During pediatric cardiopulmonary bypass (CPB), low-dose aprotinin has been shown not to influence the systemic inflammatory response syndrome (SIRS). It is well established that aprotinin has beneficial influence on postoperative blood loss during cardiac surgery. Thus, the aim of this study was to rule out the effect of high-dose aprotinin in respect to SIRS and clinical parameters in adult patients.
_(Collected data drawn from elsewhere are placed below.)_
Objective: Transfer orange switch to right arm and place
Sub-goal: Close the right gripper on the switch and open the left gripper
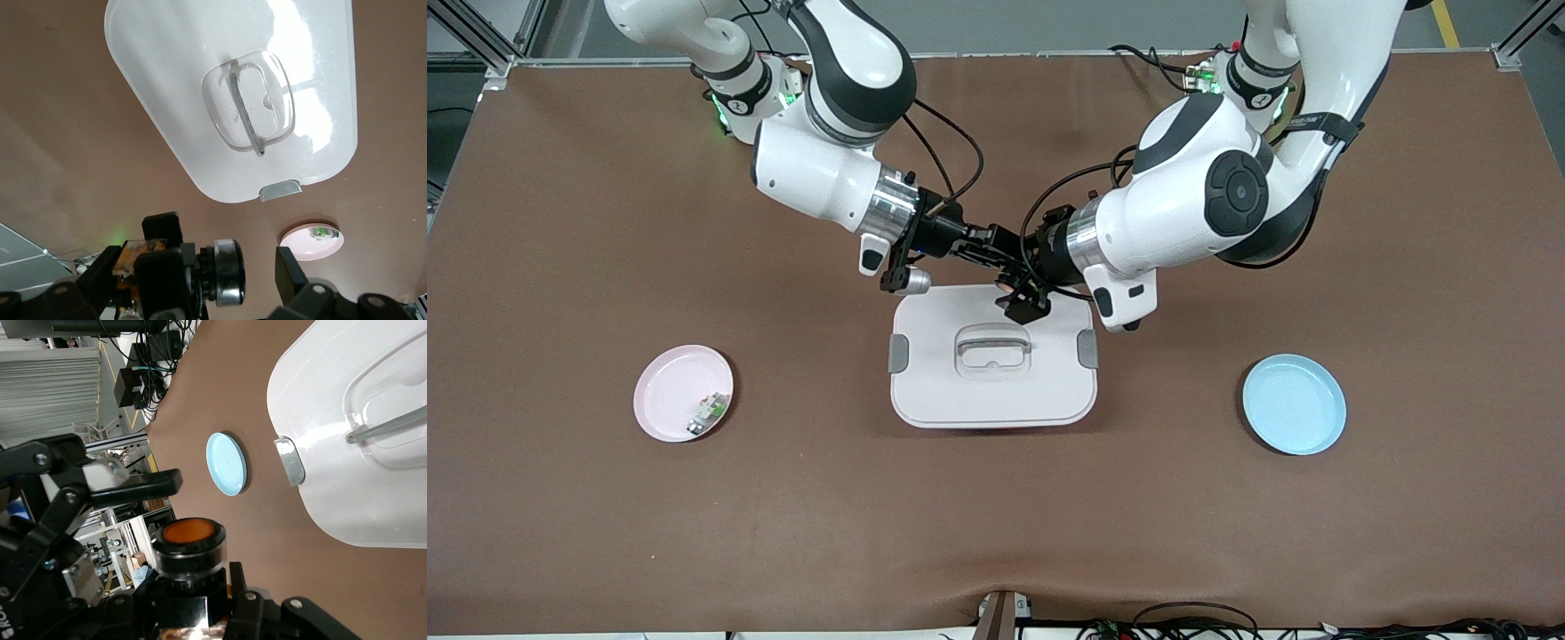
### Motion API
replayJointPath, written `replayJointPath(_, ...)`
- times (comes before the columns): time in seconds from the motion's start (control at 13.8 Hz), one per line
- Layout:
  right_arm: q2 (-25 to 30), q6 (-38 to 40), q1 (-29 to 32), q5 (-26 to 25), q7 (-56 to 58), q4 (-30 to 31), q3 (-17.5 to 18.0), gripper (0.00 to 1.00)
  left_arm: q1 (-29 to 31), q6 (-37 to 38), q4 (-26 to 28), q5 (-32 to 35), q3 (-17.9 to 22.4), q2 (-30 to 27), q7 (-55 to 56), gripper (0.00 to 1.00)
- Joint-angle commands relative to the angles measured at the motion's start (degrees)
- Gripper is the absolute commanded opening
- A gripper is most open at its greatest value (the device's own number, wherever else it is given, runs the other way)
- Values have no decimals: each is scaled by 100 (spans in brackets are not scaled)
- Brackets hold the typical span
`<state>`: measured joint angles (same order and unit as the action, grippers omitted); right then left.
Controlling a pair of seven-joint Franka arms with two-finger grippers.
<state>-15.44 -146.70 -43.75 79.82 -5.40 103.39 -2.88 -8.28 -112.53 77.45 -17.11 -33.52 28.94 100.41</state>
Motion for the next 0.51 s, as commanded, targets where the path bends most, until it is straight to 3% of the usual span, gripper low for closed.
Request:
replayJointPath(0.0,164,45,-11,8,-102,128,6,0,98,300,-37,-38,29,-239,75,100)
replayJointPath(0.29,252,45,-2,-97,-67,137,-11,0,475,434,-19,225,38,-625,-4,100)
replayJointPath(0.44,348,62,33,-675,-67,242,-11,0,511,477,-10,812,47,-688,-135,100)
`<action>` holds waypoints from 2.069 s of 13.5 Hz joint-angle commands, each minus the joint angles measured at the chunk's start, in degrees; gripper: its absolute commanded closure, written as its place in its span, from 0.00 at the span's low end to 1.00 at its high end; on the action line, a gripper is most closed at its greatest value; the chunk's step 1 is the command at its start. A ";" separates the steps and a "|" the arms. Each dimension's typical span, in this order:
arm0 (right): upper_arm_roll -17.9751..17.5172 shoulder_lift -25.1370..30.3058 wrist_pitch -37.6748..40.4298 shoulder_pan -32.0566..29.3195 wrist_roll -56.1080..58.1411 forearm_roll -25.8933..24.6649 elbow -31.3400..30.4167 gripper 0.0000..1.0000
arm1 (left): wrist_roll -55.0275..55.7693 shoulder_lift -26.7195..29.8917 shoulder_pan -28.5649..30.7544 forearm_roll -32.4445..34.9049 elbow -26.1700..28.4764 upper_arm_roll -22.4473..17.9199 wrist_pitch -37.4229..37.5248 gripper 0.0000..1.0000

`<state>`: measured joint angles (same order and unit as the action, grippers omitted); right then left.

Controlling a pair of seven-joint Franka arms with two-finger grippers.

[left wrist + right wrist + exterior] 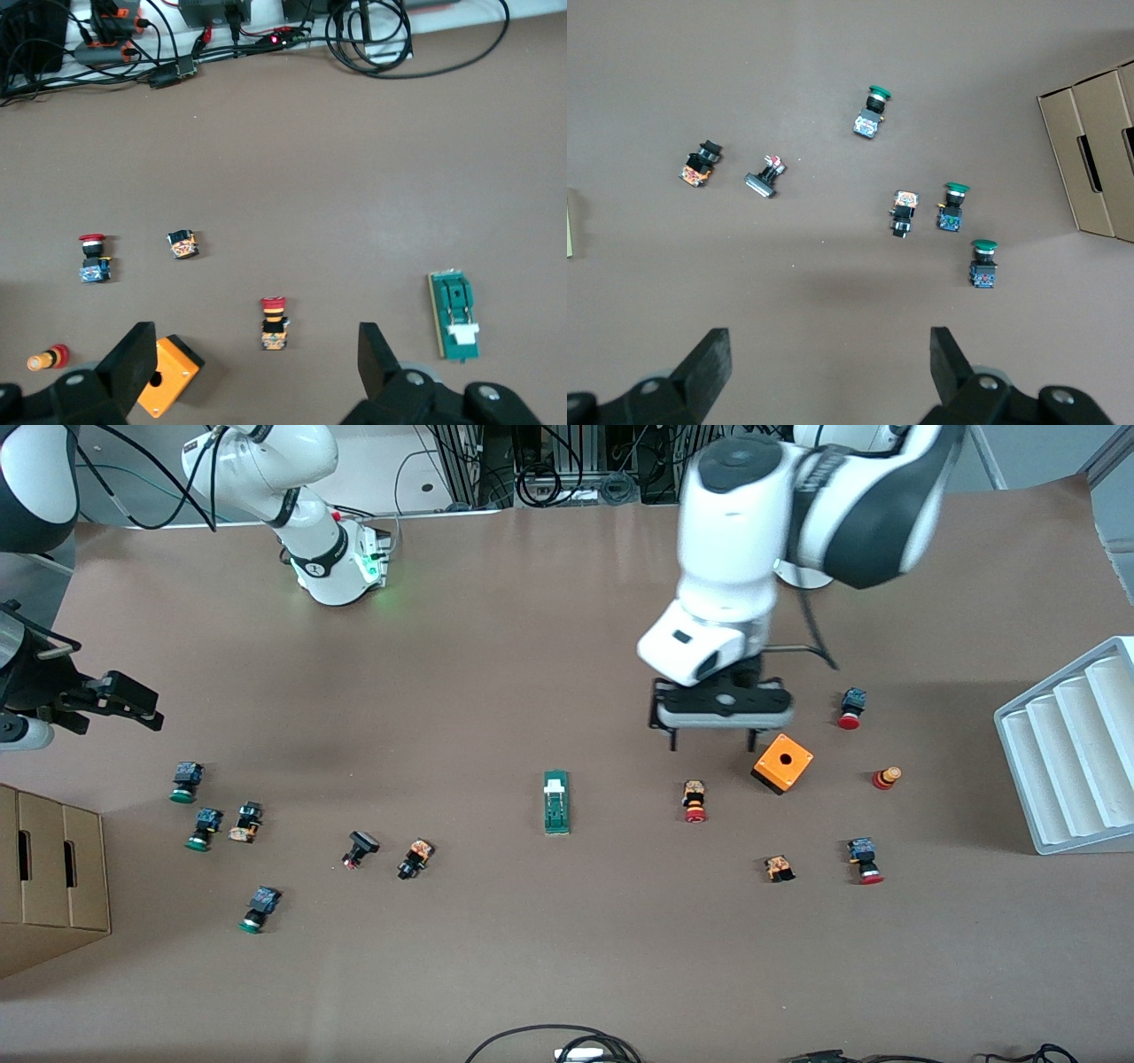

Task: Close load switch with both arms
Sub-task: 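Move the left gripper over the green switch module, then lower the left gripper and grasp the green switch module's base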

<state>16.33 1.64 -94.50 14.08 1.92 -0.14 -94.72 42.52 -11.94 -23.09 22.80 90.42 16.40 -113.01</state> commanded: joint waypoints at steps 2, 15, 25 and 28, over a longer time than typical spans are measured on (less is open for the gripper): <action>0.11 0.29 0.98 0.43 -0.78 -1.18 0.68 0.00 | 6.60 -2.38 -3.97 4.79 -0.07 -0.58 -3.26 0.00; 0.11 0.29 0.89 0.43 -0.78 -1.18 0.68 0.00 | 52.45 -15.82 -18.66 32.02 -0.24 -0.50 -7.49 0.00; 0.11 0.29 1.07 0.43 -0.87 -1.18 0.68 0.00 | 84.02 -26.81 -23.76 60.05 -0.33 -0.15 -6.44 0.00; 0.11 0.20 0.81 0.69 -0.95 -1.18 0.68 0.00 | 86.93 -29.09 -25.08 65.69 -0.24 0.64 -3.54 0.00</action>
<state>16.33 1.64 -94.50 14.13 1.92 -0.14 -94.71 126.99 -39.57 -47.06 85.10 91.14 16.59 -118.71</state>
In this prospective, randomized, double-blind, placebo-controlled study, twenty patients were enrolled. In Group A patients (n = 10), high-dose aprotinin was administered (2 Mio KIU pre-bypass, 2 Mio KIU in prime, 0.5 Mio KIU/h during CPB). In Group C patients (n = 10) no aprotinin was used. Pro-inflammatory interleukin-6, anti-inflammatory interleukin-10, and clinical parameters were measured six times perioperatively. The values are presented as mean ± SEM.

Four hours after CPB interleukin-6 concentration reached the maximum value being significantly lower in Group A patients as compared to Group C patients (615 ± 62 vs 1409 ± 252 pg/ml, respectively; P = 0.019). At the first postoperative day the concentration of interleukin-6 in Group A patients remained lower (218 ± 23 vs 526 ± 123 pg/ml, respectively; P = 0.015). In contrast interleukin-10 concentration was higher in Group A patients as compared to Group C patients after CPB (265 ± 91 vs 59 ± 13pg/ml, respectively; P = 0.03). Postoperative blood loss was lower in Group A patients as compared to the Group C patients (648 ± 64 vs 1284 ± 183 ml, respectively; P = 0.002).

High-dose aprotinin treatment caused significantly less SIRS and reduced postoperative blood loss after CPB. Anti-inflammatory reaction was significantly enhanced in these patients, which suggests that the physiological reaction of the organism to reduce deleterious effects to CPB is strengthened by using high-dose aprotinin.